The expected output is the line holding "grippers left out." plus every line after it through the end of the listing, copied exactly.

-- -- --

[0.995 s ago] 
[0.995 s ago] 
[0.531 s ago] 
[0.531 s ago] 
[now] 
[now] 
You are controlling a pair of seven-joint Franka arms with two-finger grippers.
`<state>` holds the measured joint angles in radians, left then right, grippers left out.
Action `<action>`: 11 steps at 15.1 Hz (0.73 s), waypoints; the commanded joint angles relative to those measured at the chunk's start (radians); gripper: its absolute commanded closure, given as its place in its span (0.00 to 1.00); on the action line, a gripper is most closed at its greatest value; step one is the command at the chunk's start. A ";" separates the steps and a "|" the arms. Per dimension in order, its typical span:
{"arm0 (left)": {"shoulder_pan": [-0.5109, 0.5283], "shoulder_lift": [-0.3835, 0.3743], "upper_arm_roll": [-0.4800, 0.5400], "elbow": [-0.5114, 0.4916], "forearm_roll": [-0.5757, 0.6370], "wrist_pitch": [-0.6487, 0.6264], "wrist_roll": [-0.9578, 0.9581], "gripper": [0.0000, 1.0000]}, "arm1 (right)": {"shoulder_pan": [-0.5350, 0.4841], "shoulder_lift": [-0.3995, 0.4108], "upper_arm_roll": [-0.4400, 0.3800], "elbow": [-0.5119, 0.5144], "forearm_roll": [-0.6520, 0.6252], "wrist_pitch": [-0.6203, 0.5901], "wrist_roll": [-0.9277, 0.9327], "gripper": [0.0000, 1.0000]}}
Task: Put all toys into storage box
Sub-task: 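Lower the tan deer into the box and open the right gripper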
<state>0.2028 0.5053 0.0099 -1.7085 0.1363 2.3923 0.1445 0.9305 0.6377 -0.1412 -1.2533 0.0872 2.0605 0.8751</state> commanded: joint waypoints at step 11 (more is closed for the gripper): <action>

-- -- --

* Result of this exercise *
`<state>` holds the measured joint angles in radians, left then right, grippers left out.
Action `<action>`: 11 steps at 15.1 Hz (0.73 s), waypoints; the commanded joint angles relative to those measured at the chunk's start (radians); gripper: its absolute commanded closure, given as its place in its span (0.00 to 1.00); on the action line, a gripper is most closed at its greatest value; step one is the command at the chunk's start. A ";" separates the steps and a "|" the arms. Per dimension in order, its typical span:
{"arm0 (left)": {"shoulder_pan": [-0.5109, 0.5283], "shoulder_lift": [-0.3835, 0.3743], "upper_arm_roll": [-0.4800, 0.5400], "elbow": [-0.5114, 0.4916], "forearm_roll": [-0.5757, 0.6370], "wrist_pitch": [-0.6487, 0.6264], "wrist_roll": [-0.9578, 0.9581], "gripper": [0.0000, 1.0000]}, "arm1 (right)": {"shoulder_pan": [-0.5350, 0.4841], "shoulder_lift": [-0.3995, 0.4108], "upper_arm_roll": [-0.4400, 0.3800], "elbow": [-0.5119, 0.5144], "forearm_roll": [-0.6520, 0.6252], "wrist_pitch": [-0.6203, 0.5901], "wrist_roll": [-0.9277, 0.9327], "gripper": [0.0000, 1.0000]}}
Task: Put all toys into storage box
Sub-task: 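Lower the tan deer into the box and open the right gripper
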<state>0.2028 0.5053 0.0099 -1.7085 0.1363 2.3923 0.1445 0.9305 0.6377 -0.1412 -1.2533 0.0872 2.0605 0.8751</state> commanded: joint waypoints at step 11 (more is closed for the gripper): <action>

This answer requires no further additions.